In 2001, as a tribute for playing a total of 17 seasons and 189 home games at Kezar Stadium, the city of San Francisco renamed the stadium's field in honor of St. Clair. He was elected to the Pro Football Hall of Fame in 1990.

While still an active player, St. Clair was elected to Daly City's city council in 1958, which included a term as mayor from 1961 to 1962; one of his mayoral and council colleagues was his high school coach Joe Verducci. He was the county supervisor for San Mateo County from 1966 to 1974. For many years he owned a liquor store at 24th and Sanchez in Noe Valley, which still bears his name. The store is at 3900 24th Street.

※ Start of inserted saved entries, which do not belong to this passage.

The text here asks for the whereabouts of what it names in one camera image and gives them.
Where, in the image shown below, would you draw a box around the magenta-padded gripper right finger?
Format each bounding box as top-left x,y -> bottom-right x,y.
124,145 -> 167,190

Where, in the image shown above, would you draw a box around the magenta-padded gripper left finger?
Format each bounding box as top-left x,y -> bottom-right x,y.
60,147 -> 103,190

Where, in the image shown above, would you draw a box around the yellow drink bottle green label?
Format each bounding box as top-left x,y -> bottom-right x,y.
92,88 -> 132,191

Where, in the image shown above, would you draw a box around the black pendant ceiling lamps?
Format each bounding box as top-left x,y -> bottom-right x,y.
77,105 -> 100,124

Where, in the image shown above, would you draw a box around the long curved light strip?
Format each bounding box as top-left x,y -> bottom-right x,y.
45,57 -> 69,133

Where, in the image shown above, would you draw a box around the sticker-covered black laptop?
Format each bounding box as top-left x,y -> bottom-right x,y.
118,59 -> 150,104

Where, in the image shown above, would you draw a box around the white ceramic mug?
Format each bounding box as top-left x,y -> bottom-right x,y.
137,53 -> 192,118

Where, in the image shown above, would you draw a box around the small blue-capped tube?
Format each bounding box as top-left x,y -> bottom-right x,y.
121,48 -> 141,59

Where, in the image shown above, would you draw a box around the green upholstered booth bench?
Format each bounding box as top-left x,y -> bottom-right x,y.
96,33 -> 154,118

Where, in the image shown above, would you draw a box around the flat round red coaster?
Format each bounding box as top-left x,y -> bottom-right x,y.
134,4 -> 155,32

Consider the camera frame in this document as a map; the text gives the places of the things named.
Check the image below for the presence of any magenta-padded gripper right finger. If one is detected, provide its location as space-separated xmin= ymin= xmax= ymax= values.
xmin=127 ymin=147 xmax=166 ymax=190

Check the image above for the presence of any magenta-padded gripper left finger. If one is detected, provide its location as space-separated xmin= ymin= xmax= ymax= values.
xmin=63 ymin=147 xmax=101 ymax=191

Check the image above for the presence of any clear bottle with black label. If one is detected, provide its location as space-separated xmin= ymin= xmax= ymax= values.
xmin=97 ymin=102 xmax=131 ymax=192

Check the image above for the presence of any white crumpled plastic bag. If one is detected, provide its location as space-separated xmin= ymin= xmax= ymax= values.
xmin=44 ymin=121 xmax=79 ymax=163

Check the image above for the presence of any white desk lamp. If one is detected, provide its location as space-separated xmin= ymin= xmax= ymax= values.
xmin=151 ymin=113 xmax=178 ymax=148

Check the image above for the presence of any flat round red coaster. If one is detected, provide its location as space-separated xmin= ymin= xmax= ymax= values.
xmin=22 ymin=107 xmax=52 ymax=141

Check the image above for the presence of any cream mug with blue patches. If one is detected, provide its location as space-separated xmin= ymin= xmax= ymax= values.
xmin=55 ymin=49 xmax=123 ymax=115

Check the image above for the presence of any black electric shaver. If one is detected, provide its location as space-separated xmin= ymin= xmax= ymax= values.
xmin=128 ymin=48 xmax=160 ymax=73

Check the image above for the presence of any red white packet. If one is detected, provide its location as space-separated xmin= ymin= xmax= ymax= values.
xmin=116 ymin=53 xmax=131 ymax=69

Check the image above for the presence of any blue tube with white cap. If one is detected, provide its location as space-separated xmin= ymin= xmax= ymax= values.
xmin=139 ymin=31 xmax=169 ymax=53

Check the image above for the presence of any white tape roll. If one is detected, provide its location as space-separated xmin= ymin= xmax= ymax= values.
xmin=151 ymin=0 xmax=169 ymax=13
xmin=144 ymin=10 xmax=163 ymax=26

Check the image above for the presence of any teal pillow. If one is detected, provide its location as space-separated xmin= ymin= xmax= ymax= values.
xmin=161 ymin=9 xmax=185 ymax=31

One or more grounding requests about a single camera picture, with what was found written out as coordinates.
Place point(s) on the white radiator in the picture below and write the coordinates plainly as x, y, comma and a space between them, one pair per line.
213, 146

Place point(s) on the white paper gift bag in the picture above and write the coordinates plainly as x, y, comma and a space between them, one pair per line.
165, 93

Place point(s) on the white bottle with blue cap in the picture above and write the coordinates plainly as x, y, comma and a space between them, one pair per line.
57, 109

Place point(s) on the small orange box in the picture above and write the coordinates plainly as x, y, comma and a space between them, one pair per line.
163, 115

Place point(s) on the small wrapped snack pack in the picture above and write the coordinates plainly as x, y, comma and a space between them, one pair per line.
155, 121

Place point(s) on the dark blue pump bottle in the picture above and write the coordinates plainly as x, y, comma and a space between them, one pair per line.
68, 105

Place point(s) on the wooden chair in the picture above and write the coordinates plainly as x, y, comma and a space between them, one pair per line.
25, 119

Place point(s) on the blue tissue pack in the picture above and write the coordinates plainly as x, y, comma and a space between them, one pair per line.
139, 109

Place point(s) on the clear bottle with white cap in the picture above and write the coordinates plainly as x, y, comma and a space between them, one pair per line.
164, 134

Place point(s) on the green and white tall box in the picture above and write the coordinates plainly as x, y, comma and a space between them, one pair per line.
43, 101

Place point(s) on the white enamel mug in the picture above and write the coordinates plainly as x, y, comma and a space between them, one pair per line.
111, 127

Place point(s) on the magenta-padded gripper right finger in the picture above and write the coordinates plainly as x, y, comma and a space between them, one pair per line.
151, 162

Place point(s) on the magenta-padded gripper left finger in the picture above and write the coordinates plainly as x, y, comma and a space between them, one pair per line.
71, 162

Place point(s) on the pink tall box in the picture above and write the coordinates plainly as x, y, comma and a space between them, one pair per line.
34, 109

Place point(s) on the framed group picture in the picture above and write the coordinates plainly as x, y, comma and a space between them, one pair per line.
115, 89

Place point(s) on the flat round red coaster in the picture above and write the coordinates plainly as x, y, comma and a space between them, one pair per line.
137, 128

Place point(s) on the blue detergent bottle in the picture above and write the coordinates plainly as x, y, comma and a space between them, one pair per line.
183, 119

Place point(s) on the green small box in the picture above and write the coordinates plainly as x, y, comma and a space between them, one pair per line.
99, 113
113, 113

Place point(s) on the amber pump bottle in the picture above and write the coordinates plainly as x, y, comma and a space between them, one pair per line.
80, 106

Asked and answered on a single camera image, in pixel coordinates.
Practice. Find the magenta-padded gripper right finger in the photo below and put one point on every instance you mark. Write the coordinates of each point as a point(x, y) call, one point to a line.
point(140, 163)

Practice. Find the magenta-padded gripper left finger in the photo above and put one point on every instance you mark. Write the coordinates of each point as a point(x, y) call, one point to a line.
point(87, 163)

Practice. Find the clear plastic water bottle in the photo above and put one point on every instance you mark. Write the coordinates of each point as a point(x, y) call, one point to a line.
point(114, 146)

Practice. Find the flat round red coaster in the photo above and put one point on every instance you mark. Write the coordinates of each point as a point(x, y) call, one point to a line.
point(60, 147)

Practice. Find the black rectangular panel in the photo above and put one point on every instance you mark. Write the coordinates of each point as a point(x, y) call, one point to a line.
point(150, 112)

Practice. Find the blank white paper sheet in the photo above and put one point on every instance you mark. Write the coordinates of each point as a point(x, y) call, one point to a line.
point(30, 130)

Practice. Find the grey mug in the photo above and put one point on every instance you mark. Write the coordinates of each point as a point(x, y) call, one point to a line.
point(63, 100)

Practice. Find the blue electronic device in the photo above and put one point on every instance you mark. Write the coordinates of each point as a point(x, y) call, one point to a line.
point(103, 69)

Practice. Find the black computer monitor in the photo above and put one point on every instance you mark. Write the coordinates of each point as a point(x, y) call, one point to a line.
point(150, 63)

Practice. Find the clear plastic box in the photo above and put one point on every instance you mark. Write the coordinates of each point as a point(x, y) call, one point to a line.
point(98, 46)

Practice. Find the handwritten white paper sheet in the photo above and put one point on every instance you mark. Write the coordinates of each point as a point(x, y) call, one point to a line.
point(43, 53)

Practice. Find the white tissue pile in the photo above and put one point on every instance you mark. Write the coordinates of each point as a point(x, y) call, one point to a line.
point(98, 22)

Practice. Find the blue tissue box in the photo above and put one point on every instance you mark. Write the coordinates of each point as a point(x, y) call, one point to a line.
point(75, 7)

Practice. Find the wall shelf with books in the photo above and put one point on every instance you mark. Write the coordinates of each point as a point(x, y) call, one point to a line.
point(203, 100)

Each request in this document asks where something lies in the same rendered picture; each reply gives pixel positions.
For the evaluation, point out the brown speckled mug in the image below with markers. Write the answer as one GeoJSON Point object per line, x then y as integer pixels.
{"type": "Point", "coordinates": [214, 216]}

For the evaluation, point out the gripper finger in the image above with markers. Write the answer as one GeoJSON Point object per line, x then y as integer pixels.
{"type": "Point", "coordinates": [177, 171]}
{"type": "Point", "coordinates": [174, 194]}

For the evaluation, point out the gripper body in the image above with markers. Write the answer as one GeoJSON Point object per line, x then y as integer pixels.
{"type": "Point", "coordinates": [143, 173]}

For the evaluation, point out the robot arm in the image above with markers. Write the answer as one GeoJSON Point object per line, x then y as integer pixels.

During St. Clair's tenure as mayor, the Philadelphia Warriors of the National Basketball Association moved to the Cow Palace in Daly City and became the San Francisco Warriors. The team moved to the Oakland Coliseum Arena in 1971 and took its current name, the Golden State Warriors. The Warriors won games 2 and 3 of the 1975 NBA World Championship Series at the Cow Palace en route to a four-game sweep of the Washington Bullets.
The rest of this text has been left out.